Des facilités de mobilisation des ressources financières

Elle permet aussi de rassurer et d'attirer davantage les investisseurs, de fluidifier et de renforcer les échanges commerciaux avec l'Europe, les institutions financières européennes n'étant plus contraintes d'appliquer systématiquement des mesures de vigilance renforcée pour les transactions financières en provenance du pays des Hommes intègres.
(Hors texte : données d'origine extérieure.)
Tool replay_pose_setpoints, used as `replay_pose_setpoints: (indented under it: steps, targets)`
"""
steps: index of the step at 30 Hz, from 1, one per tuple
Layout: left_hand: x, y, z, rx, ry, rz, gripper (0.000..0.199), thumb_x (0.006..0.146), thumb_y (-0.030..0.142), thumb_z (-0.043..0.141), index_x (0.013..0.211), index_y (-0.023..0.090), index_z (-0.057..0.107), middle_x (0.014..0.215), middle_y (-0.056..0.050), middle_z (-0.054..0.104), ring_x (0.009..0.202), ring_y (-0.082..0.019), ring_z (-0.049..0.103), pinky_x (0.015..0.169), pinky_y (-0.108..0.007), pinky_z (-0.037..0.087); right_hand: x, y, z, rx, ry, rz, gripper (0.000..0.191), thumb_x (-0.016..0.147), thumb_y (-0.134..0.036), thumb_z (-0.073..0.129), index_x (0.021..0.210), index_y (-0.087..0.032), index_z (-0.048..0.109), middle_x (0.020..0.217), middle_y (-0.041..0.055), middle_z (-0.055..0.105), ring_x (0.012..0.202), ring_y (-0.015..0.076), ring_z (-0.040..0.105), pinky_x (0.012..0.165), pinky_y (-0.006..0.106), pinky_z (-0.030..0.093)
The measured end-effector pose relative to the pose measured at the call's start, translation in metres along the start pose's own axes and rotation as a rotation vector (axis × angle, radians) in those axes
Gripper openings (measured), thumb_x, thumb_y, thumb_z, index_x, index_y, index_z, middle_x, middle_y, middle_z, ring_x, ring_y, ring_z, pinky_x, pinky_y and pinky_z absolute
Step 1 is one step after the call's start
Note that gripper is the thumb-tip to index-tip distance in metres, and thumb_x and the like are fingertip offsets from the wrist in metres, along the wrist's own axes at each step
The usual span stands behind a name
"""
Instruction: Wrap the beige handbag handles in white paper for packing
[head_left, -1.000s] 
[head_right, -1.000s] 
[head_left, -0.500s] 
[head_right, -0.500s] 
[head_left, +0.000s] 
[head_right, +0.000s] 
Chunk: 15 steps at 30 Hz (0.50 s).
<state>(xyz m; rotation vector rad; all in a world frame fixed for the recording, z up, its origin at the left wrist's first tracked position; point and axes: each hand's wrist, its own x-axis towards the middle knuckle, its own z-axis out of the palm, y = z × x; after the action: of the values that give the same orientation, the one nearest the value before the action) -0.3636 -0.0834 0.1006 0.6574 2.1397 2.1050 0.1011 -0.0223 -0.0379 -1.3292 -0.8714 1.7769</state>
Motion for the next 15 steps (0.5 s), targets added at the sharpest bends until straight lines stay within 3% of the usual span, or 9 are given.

Cette décision qui a également l'avantage de renforcer la confiance des investisseurs internationaux à la signature de l'Etat burkinabè, va lui permettre également de mobiliser des ressources sur les marchés financiers et auprès des institutions financières internationales, pour le financement de son développement, à des conditions plus souples. Par exemples, lorsque les banques commerciales ont accès à des ressources financières à des coûts moins élevés, cela peut avoir un impact positif sur le financement bancaire de l'économie nationale, ainsi que sur le coût du crédit au niveau local.

Outre le Burkina, cinq autres pays africains sont concernés par cette sortie de la liste de l'UE des juridictions financières à haut risque en matière de blanchiment de capitaux et de financement du terrorisme. Il s'agit du Mali, du Nigéria, de l'Afrique du Sud, du Mozambique et de la Tanzanie.

Pour l'UE, ce retrait ne constitue pas un acquis définitif. Car, les pays concernés restent soumis à des évaluations régulières et sont appelés à poursuivre leurs efforts pour faire face aux méthodes, outils et techniques de blanchiment de capitaux et de flux financiers illicites de plus en plus sophistiqués. Il faut noter que certains pays africains comme le Cameroun, la Côte d'Ivoire, la République démocratique du Congo restent encore sur la liste de l'UE des juridictions financières à haut risque blanchiment de capitaux et le financement du terrorisme.